*Requirement:* Would you repeat exactly the part of the listing below that runs from the line containing "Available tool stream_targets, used" down to the line containing "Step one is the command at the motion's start", inclusive, and nothing else?
——————
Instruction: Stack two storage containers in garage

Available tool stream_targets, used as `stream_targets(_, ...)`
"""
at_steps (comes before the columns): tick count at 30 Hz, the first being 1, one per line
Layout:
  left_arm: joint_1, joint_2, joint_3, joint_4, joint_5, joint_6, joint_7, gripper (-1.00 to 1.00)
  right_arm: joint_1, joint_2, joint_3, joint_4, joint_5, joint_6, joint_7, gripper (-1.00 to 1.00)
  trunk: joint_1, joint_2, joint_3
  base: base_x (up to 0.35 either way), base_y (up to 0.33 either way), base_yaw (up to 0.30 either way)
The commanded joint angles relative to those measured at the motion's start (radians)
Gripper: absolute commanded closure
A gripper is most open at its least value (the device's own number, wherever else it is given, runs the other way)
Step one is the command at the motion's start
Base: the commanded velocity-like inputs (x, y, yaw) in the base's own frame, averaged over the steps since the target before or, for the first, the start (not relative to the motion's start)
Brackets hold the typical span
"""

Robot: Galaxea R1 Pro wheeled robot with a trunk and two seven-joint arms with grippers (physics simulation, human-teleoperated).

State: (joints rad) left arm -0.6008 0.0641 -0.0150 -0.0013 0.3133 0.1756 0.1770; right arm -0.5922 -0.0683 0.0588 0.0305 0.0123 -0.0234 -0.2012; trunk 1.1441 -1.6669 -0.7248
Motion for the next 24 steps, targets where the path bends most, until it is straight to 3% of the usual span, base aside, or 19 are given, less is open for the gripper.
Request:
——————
*Solution to this task:*
Available tool stream_targets, used as `stream_targets(_, ...)`
"""
at_steps (comes before the columns): tick count at 30 Hz, the first being 1, one per line
Layout:
  left_arm: joint_1, joint_2, joint_3, joint_4, joint_5, joint_6, joint_7, gripper (-1.00 to 1.00)
  right_arm: joint_1, joint_2, joint_3, joint_4, joint_5, joint_6, joint_7, gripper (-1.00 to 1.00)
  trunk: joint_1, joint_2, joint_3
  base: base_x (up to 0.35 either way), base_y (up to 0.33 either way), base_yaw (up to 0.30 either way)
The commanded joint angles relative to those measured at the motion's start (radians)
Gripper: absolute commanded closure
A gripper is most open at its least value (the device's own number, wherever else it is given, runs the other way)
Step one is the command at the motion's start

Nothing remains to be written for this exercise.